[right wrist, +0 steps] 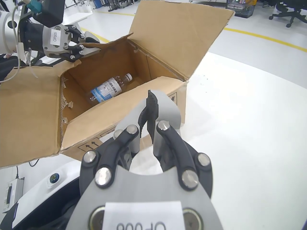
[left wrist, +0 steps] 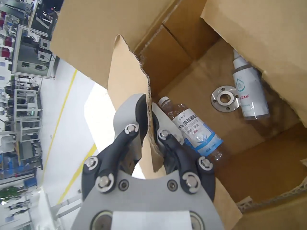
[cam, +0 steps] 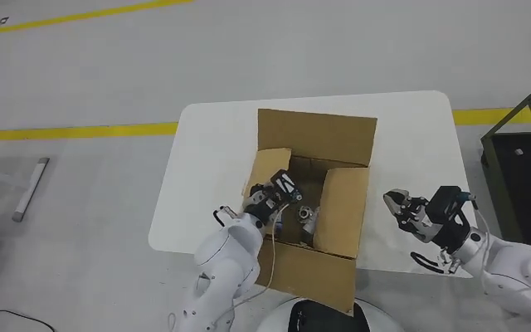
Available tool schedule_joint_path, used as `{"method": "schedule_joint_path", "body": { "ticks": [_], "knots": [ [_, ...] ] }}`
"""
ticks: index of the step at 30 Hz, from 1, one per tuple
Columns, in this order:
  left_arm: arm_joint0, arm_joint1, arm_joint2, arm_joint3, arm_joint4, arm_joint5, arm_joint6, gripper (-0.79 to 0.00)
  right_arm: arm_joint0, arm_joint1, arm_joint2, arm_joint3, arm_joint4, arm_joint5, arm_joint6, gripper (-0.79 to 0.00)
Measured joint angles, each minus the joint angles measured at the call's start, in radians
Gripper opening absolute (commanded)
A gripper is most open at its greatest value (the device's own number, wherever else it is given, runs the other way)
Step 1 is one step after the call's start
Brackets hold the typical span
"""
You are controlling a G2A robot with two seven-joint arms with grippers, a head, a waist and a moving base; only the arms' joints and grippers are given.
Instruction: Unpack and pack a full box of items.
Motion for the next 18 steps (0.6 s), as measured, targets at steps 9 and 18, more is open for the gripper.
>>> {"method": "schedule_joint_path", "body": {
  "ticks": [9, 18],
  "knots": [
    [-0.043, -0.019, -0.014, -0.011, -0.215, 0.105, -0.062, 0.0, 0.04, 0.001, 0.009, 0.006, 0.048, -0.005, 0.026, -0.785],
    [-0.102, -0.012, -0.053, 0.021, -0.183, 0.046, -0.06, 0.0, 0.098, 0.0, -0.045, 0.042, 0.028, -0.012, 0.065, -0.785]
  ]
}}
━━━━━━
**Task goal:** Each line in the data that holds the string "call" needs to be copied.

**Output for this task:**
Measured joint angles, each minus the joint angles measured at the call's start, in radians
Step 1 is one step after the call's start

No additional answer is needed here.